• Straight into the favourites

    Cotswold Downs
    The 5th at Cotswold Downs

    On assignment at Cotswold Downs, the opportunity to play a new course was grabbed and a new favourite track found.

    The life of a sports journalist has its pros (and a few cons even if many don’t believe that to be true) but few are better than playing a course for the first time. A trip to Hillcrest (a KZN colleague gave me strict instructions not to refer to it as Durban) to cover a story – more about that in the next magazine – was welcomed with an afternoon experiencing Cotswold Downs.

    And that’s what a visit to my new hidden gem would best be described as. A golf experience. The course, built in 2005, is fantastic but the subtle experiences that add value to the 18 holes make it well worth the visit. Anyone from the area should be kicking themselves if they haven’t been.

    Hearty welcomes must be the first chapter in new employee training induction because there were smiles everywhere I went.
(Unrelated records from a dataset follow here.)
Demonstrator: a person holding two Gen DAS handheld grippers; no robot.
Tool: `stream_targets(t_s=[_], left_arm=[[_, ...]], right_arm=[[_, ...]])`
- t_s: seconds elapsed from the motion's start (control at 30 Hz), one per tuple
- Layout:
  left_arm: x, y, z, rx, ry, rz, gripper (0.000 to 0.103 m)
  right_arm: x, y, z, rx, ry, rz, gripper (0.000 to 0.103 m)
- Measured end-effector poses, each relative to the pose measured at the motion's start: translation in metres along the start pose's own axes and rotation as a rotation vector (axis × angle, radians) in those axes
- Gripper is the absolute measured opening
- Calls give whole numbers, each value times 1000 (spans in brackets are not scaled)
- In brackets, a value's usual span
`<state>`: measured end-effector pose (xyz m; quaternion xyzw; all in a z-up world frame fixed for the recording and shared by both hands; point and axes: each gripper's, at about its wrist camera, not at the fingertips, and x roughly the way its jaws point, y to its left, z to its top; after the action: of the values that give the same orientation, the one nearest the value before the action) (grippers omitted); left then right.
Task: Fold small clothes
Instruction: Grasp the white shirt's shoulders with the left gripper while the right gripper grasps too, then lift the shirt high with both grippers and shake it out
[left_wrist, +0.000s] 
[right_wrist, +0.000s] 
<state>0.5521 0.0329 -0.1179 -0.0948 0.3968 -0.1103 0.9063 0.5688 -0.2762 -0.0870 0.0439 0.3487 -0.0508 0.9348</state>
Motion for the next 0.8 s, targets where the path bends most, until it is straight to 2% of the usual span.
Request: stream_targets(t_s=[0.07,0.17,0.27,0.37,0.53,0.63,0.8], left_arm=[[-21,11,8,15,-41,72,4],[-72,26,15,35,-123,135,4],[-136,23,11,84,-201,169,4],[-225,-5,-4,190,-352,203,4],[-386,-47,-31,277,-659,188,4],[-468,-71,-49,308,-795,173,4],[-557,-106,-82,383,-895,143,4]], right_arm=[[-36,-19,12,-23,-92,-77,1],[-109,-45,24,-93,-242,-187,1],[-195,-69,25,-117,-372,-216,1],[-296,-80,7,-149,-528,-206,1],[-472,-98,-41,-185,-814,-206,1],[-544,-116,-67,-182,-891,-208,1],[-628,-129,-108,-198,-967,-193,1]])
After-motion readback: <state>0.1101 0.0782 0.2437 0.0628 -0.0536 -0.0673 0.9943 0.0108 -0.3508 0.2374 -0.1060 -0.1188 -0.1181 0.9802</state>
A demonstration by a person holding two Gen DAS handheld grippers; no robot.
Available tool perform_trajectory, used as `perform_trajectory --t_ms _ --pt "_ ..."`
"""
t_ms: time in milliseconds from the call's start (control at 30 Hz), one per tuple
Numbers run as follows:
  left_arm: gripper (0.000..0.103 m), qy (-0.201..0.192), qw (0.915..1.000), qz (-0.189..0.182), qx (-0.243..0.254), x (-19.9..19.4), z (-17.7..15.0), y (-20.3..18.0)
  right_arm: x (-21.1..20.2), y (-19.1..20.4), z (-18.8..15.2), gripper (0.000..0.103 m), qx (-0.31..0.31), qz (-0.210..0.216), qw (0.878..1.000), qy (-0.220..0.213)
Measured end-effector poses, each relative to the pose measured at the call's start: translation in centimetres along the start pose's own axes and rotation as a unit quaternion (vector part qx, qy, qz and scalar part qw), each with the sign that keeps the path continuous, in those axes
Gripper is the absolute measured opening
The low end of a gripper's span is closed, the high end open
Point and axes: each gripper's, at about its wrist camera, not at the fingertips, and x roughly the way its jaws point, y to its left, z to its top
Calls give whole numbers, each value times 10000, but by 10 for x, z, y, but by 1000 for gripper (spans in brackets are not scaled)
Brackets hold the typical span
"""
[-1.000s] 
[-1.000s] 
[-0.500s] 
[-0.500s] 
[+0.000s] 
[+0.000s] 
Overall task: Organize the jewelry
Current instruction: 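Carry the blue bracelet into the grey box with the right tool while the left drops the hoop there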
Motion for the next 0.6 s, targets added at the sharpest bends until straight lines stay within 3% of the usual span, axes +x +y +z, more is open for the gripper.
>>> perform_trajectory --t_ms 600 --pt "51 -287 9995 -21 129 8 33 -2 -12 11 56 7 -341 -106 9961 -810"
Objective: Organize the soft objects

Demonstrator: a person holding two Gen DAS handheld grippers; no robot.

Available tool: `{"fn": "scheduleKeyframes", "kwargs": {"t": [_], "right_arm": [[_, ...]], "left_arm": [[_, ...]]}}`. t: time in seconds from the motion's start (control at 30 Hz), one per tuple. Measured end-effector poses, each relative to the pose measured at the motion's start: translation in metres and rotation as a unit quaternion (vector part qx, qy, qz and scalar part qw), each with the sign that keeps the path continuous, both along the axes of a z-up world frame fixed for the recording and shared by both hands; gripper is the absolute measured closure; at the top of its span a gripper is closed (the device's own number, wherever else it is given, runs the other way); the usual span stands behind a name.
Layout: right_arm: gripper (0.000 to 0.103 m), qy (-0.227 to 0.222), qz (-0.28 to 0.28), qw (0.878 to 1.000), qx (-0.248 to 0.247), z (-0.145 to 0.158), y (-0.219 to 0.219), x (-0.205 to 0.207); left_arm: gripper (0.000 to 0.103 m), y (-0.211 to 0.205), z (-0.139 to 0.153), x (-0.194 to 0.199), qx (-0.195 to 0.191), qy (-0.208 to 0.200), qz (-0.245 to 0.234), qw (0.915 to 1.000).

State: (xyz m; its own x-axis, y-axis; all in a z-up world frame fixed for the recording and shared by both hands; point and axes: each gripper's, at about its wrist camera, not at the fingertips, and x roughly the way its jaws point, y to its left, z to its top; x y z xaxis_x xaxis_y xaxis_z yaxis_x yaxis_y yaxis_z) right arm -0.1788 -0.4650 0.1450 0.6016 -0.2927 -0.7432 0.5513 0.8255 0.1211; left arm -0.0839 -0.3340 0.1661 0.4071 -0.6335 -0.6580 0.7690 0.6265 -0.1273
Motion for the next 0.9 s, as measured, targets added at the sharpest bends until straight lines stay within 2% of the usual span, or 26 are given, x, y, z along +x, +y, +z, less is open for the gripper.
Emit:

From the entrance to the estate to the on-course pro shop right through to the 19th.

    The struggles of the past – the development was met with serious challenges during the economic downturn of a decade ago – were before my time. And clearly, the club and its patrons are soaking up the good times.

    As a former Compleat Golfer Course of the Month – read that feature here – I knew that I was in for a treat.

    Legendary designer Peter Matkovich is, in my mind, one of the best in the world, not just South Africa, and he’s worked wonders on this layout taking full advantage of the elevation and undulation. Each and every hole is a treat. Every green offers a test of your ability to either leave yourself in the right area or navigate the slope without a dreaded six-foot comeback putt.  Many would enter my favourites played but the 5th and 17th holes are the standouts. The kind of holes that keep you coming back for more because you just have to birdie them or take in the scenery.

    When you talk of something for everything, then the long par-five 13th which heads back to the coast all downhill is one for the big drivers to unwind. Just as my playing partner Ross Dewes, a PGA professional and one of the golf directors at the course, did when he launched a 397m drive en route to an eagle three.

    There are holes when strategy is key – the 6th and 10th require placement over brawn – and then there are holes when you are likely just going to need to take your punishment for a wayward tee and/or approach shot – 3, 8 and 16 come to mind.

    But golf isn’t just about a great layout with superb greens. It’s also what happens before and after you tee off. The halfway house is well stocked with attentive staff on hand to assist. The vibe after the round was exactly what you want to see … laughs, smiles and people settling into weekend mode, all with a view of new arrivals finishing their days at the 18th.

    My own game wasn’t up to standard despite a fairly good day off the tee. But then again, when you are out to enjoy the experience, the score was only one minor part of my fun and quickly forgotten when remembering the views, excellent service and sipping on a Cotswold lager. Oh, and trying to plan a return visit as soon as possible.

    Oh, and a tip for first-timers: play the 17th off the very back tees, you won’t regret it.